Initial Invasive or Conservative Strategy for Stable Coronary Disease.
BACKGROUND: Among patients with stable coronary disease and moderate or severe ischemia, whether clinical outcomes are better in those who receive an invasive intervention plus medical therapy than in those who receive medical therapy alone is uncertain. METHODS: We randomly assigned 5179 patients with moderate or severe ischemia to an initial invasive strategy (angiography and revascularization when feasible) and medical therapy or to an initial conservative strategy of medical therapy alone and angiography if medical therapy failed. The primary outcome was a composite of death from cardiovascular causes, myocardial infarction, or hospitalization for unstable angina, heart failure, or resuscitated cardiac arrest. A key secondary outcome was death from cardiovascular causes or myocardial infarction. RESULTS: Over a median of 3.2 years, 318 primary outcome events occurred in the invasive-strategy group and 352 occurred in the conservative-strategy group.

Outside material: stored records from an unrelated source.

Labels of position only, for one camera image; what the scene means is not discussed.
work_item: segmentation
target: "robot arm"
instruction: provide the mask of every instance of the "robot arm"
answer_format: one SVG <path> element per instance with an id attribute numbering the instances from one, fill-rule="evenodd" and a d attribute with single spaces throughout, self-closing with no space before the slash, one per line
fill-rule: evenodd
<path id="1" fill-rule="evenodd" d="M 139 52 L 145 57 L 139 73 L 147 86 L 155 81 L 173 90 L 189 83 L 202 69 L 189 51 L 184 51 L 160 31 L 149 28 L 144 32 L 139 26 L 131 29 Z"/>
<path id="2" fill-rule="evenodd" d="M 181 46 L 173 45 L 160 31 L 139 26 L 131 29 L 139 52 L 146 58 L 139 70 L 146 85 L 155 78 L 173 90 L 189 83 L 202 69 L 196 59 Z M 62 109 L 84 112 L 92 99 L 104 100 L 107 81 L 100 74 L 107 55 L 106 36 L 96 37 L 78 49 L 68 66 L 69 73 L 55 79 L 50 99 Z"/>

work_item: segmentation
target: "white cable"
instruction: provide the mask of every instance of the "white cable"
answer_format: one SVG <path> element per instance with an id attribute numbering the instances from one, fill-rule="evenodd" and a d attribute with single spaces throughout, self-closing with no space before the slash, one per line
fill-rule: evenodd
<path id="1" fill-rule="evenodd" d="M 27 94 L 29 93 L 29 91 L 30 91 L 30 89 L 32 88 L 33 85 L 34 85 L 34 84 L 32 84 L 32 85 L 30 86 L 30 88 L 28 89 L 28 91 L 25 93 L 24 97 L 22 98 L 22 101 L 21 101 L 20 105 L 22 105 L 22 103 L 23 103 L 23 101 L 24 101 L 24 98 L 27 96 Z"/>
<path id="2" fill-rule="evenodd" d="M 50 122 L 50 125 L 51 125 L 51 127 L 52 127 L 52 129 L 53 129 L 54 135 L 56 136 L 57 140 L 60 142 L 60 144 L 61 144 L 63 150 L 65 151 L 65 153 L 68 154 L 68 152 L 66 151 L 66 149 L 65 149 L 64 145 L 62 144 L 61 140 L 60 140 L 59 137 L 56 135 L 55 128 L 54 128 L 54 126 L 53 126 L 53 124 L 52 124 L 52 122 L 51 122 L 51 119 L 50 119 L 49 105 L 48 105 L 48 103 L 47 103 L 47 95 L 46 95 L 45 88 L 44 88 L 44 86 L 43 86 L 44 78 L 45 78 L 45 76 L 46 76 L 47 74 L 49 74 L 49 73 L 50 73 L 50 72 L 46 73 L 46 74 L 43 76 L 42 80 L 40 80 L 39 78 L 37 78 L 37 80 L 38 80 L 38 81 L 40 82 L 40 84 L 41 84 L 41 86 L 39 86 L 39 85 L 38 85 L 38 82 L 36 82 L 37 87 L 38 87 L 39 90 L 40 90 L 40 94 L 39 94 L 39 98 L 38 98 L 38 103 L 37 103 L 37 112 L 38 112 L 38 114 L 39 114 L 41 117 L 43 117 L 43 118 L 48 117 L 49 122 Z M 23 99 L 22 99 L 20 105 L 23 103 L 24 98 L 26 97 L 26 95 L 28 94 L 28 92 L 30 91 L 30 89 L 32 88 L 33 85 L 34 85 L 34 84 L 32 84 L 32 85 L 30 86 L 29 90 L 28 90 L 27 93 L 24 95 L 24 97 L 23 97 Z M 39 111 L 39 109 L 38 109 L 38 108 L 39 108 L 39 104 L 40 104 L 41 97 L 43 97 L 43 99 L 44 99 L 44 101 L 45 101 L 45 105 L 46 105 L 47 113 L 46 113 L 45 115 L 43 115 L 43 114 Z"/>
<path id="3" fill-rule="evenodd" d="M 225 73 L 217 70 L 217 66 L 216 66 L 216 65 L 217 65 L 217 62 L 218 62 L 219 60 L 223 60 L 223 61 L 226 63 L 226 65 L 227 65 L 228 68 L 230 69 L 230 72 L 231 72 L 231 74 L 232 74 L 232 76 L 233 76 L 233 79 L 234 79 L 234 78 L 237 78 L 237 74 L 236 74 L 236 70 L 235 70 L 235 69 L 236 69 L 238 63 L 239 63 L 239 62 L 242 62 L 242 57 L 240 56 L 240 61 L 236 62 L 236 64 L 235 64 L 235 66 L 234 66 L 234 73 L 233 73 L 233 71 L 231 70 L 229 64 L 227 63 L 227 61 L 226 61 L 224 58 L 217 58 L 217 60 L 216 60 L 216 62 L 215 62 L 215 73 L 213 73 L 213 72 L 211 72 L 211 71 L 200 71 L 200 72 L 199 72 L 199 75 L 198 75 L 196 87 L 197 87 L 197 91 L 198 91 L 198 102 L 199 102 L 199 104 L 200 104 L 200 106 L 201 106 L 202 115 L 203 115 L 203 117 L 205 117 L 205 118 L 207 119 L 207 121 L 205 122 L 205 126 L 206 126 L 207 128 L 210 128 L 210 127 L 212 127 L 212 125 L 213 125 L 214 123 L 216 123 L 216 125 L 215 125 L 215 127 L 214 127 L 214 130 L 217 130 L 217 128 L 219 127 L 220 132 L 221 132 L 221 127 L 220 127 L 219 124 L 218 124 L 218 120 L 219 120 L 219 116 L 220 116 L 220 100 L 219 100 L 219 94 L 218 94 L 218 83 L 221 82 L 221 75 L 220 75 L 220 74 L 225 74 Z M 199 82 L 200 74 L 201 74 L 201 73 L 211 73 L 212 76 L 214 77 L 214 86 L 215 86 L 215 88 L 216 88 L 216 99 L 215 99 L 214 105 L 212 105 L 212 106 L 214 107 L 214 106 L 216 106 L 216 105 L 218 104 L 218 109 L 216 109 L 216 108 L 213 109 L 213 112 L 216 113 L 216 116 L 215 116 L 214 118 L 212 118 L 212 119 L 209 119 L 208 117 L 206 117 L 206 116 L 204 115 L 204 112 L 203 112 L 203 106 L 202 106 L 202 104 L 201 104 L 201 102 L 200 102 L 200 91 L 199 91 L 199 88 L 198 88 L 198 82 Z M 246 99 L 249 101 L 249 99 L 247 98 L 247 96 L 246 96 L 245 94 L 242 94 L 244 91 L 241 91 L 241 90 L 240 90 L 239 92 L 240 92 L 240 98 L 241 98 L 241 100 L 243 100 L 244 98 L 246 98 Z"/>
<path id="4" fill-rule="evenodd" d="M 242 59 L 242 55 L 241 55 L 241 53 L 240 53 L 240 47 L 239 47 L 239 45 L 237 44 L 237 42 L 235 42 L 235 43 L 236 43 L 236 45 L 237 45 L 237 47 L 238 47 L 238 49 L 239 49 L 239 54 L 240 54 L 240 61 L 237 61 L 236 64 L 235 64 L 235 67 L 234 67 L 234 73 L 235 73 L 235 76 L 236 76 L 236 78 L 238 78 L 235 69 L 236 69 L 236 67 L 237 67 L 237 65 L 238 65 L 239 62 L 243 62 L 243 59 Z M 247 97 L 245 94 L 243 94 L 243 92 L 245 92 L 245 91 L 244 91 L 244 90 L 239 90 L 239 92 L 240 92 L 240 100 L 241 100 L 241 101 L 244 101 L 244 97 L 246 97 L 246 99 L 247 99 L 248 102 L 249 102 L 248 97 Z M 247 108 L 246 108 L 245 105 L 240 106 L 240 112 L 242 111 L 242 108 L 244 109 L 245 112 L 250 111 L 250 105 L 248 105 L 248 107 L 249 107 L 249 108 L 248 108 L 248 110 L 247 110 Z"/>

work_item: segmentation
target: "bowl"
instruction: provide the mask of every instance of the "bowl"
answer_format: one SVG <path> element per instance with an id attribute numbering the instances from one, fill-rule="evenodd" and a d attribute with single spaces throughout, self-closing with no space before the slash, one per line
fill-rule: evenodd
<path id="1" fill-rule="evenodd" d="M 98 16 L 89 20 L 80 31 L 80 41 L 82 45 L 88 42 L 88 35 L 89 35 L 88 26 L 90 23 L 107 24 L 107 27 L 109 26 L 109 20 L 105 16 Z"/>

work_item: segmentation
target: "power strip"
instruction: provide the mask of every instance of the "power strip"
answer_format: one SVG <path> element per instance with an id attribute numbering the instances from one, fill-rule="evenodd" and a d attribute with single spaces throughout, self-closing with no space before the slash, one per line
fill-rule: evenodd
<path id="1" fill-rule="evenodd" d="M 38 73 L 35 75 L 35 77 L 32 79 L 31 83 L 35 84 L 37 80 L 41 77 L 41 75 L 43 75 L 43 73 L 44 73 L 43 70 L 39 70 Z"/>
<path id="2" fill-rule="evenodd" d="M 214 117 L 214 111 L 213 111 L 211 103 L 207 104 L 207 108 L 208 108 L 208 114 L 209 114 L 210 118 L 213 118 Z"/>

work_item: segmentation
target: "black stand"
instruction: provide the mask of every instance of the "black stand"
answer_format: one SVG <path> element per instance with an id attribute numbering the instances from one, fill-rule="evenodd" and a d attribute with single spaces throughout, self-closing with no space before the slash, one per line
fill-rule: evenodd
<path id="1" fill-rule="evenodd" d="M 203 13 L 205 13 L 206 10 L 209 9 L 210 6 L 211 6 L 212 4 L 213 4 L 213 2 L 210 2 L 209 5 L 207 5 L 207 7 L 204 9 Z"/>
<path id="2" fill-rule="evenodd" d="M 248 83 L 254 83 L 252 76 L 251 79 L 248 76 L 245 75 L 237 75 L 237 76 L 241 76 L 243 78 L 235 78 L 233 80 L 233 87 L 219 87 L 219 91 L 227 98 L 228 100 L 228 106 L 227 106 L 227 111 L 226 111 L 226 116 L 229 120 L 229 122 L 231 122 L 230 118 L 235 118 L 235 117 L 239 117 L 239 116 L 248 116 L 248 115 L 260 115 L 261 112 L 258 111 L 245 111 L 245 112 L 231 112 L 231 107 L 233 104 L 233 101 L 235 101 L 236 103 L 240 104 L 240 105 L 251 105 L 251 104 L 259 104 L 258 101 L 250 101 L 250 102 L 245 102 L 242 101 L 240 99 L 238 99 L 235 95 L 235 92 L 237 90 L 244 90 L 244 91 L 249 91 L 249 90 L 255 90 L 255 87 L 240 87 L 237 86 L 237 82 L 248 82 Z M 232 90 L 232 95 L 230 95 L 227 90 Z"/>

At 6 months, the cumulative event rate was 5.3% in the invasive-strategy group and 3.4% in the conservative-strategy group (difference, 1.9 percentage points; 95% confidence interval [CI], 0.8 to 3.0); at 5 years, the cumulative event rate was 16.4% and 18.2%, respectively (difference, -1.8 percentage points; 95% CI, -4.7 to 1.0). Results were similar with respect to the key secondary outcome. The incidence of the primary outcome was sensitive to the definition of myocardial infarction; a secondary analysis yielded more procedural myocardial infarctions of uncertain clinical importance. There were 145 deaths in the invasive-strategy group and 144 deaths in the conservative-strategy group (hazard ratio, 1.05; 95% CI, 0.83 to 1.32). CONCLUSIONS: Among patients with stable coronary disease and moderate or severe ischemia, we did not find evidence that an initial invasive strategy, as compared with an initial conservative strategy, reduced the risk of ischemic cardiovascular events or death from any cause over a median of 3.2 years. The trial findings were sensitive to the definition of myocardial infarction that was used. (Funded by the National Heart, Lung, and Blood Institute and others; ISCHEMIA ClinicalTrials.gov number, NCT01471522.).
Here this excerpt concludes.